TRY IT:
The records below must be reproduced in full and without error.

SUPPLIED DATA:

——————

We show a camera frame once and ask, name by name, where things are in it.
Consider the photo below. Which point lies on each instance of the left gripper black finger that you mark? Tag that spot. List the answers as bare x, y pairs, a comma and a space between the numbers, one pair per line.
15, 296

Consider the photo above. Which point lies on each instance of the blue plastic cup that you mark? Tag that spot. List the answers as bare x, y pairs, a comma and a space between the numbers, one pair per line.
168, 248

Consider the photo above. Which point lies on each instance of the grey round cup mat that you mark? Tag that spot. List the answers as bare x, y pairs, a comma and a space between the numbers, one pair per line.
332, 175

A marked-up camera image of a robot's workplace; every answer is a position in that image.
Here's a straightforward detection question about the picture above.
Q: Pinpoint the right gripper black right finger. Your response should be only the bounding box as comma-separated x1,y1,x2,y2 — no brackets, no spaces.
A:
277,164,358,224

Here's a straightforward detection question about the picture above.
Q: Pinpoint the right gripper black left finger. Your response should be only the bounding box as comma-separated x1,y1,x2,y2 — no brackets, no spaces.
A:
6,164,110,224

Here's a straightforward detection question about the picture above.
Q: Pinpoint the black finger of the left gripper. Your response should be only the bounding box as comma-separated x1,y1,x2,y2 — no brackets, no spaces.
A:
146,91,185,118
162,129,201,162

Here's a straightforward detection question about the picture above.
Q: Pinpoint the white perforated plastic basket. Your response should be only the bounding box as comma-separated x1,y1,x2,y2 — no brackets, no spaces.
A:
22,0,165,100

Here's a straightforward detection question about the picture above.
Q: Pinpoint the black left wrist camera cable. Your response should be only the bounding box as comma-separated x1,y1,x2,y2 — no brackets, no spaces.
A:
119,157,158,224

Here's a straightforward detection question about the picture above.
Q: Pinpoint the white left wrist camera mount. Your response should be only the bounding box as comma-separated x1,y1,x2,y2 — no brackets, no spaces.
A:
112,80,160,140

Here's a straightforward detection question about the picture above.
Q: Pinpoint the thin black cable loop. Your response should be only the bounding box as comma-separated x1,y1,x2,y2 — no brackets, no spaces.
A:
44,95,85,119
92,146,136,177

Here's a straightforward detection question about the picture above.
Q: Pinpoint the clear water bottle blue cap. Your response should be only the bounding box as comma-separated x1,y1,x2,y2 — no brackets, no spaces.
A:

——————

SOLUTION:
We show a camera frame once and ask, name by name, where things are in it.
Consider the photo below. Which point lies on each instance of the left gripper black finger that you mark? Tag that spot. List the answers as bare x, y pairs, a comma and a space between the numbers, one pair per line.
15, 296

Consider the photo above. Which point lies on each instance of the blue plastic cup that you mark? Tag that spot. List the answers as bare x, y pairs, a comma and a space between the numbers, one pair per line.
168, 248

Consider the photo above. Which point lies on each instance of the grey round cup mat that you mark? Tag that spot. List the answers as bare x, y pairs, a comma and a space between the numbers, one pair per line.
332, 175

A marked-up camera image of a robot's workplace; every answer is a position in that image.
Here's a straightforward detection question about the picture above.
Q: Pinpoint the right gripper black right finger. Your response should be only the bounding box as comma-separated x1,y1,x2,y2 — no brackets, no spaces.
A:
277,164,358,224

Here's a straightforward detection question about the picture above.
Q: Pinpoint the right gripper black left finger. Your response should be only the bounding box as comma-separated x1,y1,x2,y2 — no brackets, no spaces.
A:
6,164,110,224

Here's a straightforward detection question about the picture above.
Q: Pinpoint the black finger of the left gripper. Your response should be only the bounding box as comma-separated x1,y1,x2,y2 — no brackets, no spaces.
A:
146,91,185,118
162,129,201,162

Here's a straightforward detection question about the picture above.
Q: Pinpoint the white perforated plastic basket. Your response should be only the bounding box as comma-separated x1,y1,x2,y2 — no brackets, no spaces.
A:
22,0,165,100

Here's a straightforward detection question about the picture above.
Q: Pinpoint the black left wrist camera cable. Your response should be only the bounding box as comma-separated x1,y1,x2,y2 — no brackets, no spaces.
A:
119,157,158,224

Here's a straightforward detection question about the picture above.
Q: Pinpoint the white left wrist camera mount. Your response should be only the bounding box as comma-separated x1,y1,x2,y2 — no brackets, no spaces.
A:
112,80,160,140

Here's a straightforward detection question about the picture above.
Q: Pinpoint the thin black cable loop. Your response should be only the bounding box as comma-separated x1,y1,x2,y2 — no brackets, no spaces.
A:
44,95,85,119
92,146,136,177

Here's a straightforward detection question about the picture above.
Q: Pinpoint the clear water bottle blue cap. Your response should be only the bounding box as comma-separated x1,y1,x2,y2 — no brackets, no spaces.
A:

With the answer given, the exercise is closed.